No, it’s 1,000 basis points -- including the equivalent of what downtime we took in Q2, so additional downtime on top of that, if it is required in the second half of the year will reduce the impact of the positive manufacturing costs and the positive product mix, along with any increase in selling price [inaudible].

Claude Proulx – BMO Capital Markets

Okay.
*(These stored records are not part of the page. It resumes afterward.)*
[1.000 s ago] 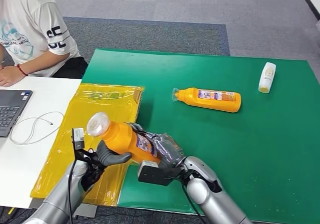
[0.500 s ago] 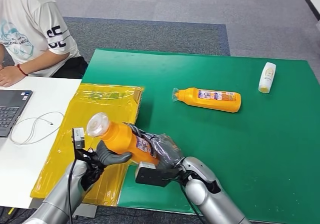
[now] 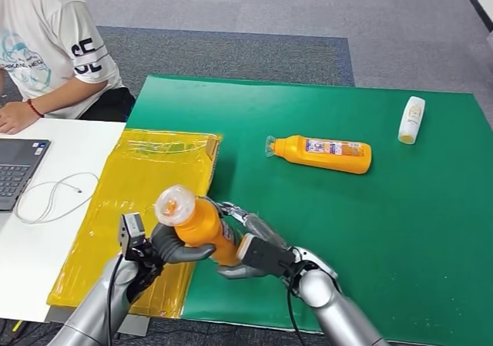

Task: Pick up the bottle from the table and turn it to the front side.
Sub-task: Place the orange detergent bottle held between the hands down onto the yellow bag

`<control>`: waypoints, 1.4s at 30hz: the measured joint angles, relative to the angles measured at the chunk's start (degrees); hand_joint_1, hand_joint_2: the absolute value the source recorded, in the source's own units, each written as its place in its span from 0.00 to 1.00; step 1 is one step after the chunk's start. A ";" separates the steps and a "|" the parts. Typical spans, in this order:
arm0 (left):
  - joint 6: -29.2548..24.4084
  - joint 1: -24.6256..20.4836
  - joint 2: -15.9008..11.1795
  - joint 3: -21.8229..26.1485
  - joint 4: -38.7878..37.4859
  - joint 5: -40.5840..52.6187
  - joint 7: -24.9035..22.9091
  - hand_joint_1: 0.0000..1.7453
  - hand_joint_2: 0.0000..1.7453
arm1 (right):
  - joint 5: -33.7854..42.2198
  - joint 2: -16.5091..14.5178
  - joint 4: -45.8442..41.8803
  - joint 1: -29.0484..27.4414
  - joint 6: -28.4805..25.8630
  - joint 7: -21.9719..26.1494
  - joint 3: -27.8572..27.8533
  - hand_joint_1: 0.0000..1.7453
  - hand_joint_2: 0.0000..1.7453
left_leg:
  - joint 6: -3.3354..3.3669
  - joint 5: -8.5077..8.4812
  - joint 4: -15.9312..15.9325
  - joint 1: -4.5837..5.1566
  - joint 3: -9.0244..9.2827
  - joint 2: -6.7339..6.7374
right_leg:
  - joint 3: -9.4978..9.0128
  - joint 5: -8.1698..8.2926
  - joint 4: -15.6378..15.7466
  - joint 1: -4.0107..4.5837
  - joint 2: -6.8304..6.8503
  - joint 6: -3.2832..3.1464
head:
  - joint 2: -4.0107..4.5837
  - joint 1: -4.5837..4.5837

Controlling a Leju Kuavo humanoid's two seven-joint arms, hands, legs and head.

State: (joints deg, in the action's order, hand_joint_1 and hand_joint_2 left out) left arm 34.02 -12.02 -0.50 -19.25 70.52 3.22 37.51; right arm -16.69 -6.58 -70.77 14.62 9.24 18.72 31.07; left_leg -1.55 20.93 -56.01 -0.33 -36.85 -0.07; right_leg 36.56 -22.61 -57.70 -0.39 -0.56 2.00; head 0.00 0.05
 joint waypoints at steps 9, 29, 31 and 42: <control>-8.04 1.69 -0.49 -3.43 4.14 9.39 -0.96 1.00 1.00 | 6.97 -0.04 3.40 -0.10 3.39 1.60 -7.31 0.00 1.00 | -0.01 0.00 0.00 0.00 0.00 0.01 | 0.01 0.00 0.00 0.00 -0.01 -0.01 | 0.01 0.01; -13.08 -2.66 -5.07 -11.68 4.45 15.06 -5.22 1.00 1.00 | 7.79 -0.07 6.88 0.18 3.90 2.95 -11.65 0.00 1.00 | -0.01 -0.01 0.00 0.00 0.00 0.01 | 0.03 0.01 -0.01 0.00 -0.01 -0.01 | 0.02 0.01; -13.62 -3.15 -5.24 -11.96 4.46 14.85 -5.38 1.00 1.00 | 7.53 -0.10 7.28 0.19 3.55 2.98 -11.65 0.00 1.00 | -0.01 -0.02 0.00 0.00 0.00 0.01 | 0.03 0.01 -0.01 0.00 -0.01 -0.01 | 0.02 0.01; -15.39 -6.51 -5.80 -12.56 7.73 15.35 -7.84 1.00 1.00 | 6.90 -0.13 8.63 0.18 2.52 2.99 -11.94 0.00 1.00 | -0.01 -0.02 0.00 0.00 0.00 0.01 | 0.03 0.02 -0.01 0.00 -0.01 -0.02 | 0.02 0.01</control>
State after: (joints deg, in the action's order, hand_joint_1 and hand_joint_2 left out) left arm 18.63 -18.52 -6.30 -31.81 78.26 18.57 29.67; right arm -9.79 -6.71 -62.13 14.80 11.76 21.70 19.12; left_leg -1.57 20.91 -56.01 -0.33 -36.86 -0.07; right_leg 36.59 -22.59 -57.71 -0.39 -0.57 1.99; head 0.02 0.06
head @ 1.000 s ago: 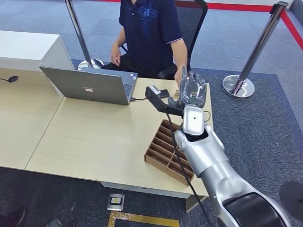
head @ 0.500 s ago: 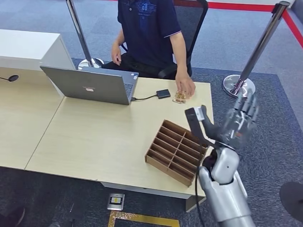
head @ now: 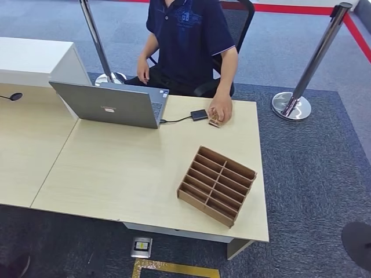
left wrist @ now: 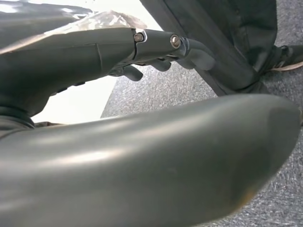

I thought I understood that you had already taken some in the third quarter.

Laurence G. Sellyn

Some what?

Glenn J. Chamandy

We took six days in April.

Claude Proulx – BMO Capital Markets

Okay, and lastly -- I mean, you’ve stepped up the effort to sell more in Mexico, Europe, and also the direct selling to those big private brand screen printers -- I mean, how much of that impact is in the Q2 and I suppose we’ll see a lot more impact in Q3 and Q4, is it fair to say that?

Glenn J. Chamandy

Well you know, that’s a growing business for us and it just doesn’t happen overnight but I think one thing for sure is that these other markets have been adversely affected from the recession as well, so we’ve actually seen growth, except for that one market in Hungary -- all the other markets have actually grown. But the actual markets themselves have gone significantly backwards. So our share gains and unit volume is exceptionally well relative to the overall market performance, so I think we’ve done very well in penetrating these markets. And they may be down equal to or even worse in the states. We don’t know at this point because we don’t have the same type of data from Stars as we have in the United States.

But we are going to continue to penetrate. There’s a longer term thing and what I said before was that this will be part of the piece of the puzzle that will continue our overall volume increase on a year-over-year basis and contribute growth for the company.

Claude Proulx – BMO Capital Markets

Okay. Thank you.

Operator

Your next question comes from the line of Eric Tracy of BB&T Capital Markets.

Eric Tracy – BB&T Capital Markets

Good morning. If I could just follow-up on the Broder Brothers -- assuming that that gets done, could you talk about the restocking expectations for the back half and the terms at which you would sell or deliver product to them? Can we assume that would be profitable sales or just maybe talk through that dynamic?

Laurence G. Sellyn

We would see no reason why we wouldn’t resume normal trajectory of sales and the margins have been and will continue to be reflective of our overall margins.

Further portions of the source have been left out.